He found a shop that would transfer the tape to one he could play. But it cost a dollar a minute for the three-hour tape. There has to be a better way, he thought. He made a note of the kind of machine the man used, found out it was made in Europe, tracked down the company and bought one. He set up shop in 700 square feet of Lake City Way basement.

He charged one-fifth the rate of what he had paid and soon built up a base of customers, some of whom started asking him if he knew how they could get their own machines. Or televisions to translate foreign broadcast signals.
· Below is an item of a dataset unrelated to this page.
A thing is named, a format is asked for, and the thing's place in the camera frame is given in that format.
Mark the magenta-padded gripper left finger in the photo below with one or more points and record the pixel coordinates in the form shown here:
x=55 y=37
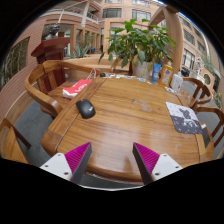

Pretty soon, Zeeshan was importing VCRs and stereos, then vacuum cleaners and refrigerators and irons and power tools, all of them made for foreign markets. A Moulinex iron, for example, made in Mexico, intended for the European market. A seemingly identical one made in China by an American company intended for sale in Latin America. Yet another made in Japan for domestic consumption.

ZYK (named for Zeeshan's brother) exists because of the incompatibility of the world's technological infrastructure and the tremendous mobility in its economy. Zeeshan's customer mix changes with world fortunes. For a while, he sold a lot to Ethiopians, but when the civil war there ended, stability set in, some of it in the form of exorbitant import duties, squashing the market for Italian gelati machines in Addis Ababa.

Zeeshan estimates 40 percent of his customers are Russian, many of them crew members on ships that call here. They fax in orders before arrival. One waiting yesterday filled a whole pallet.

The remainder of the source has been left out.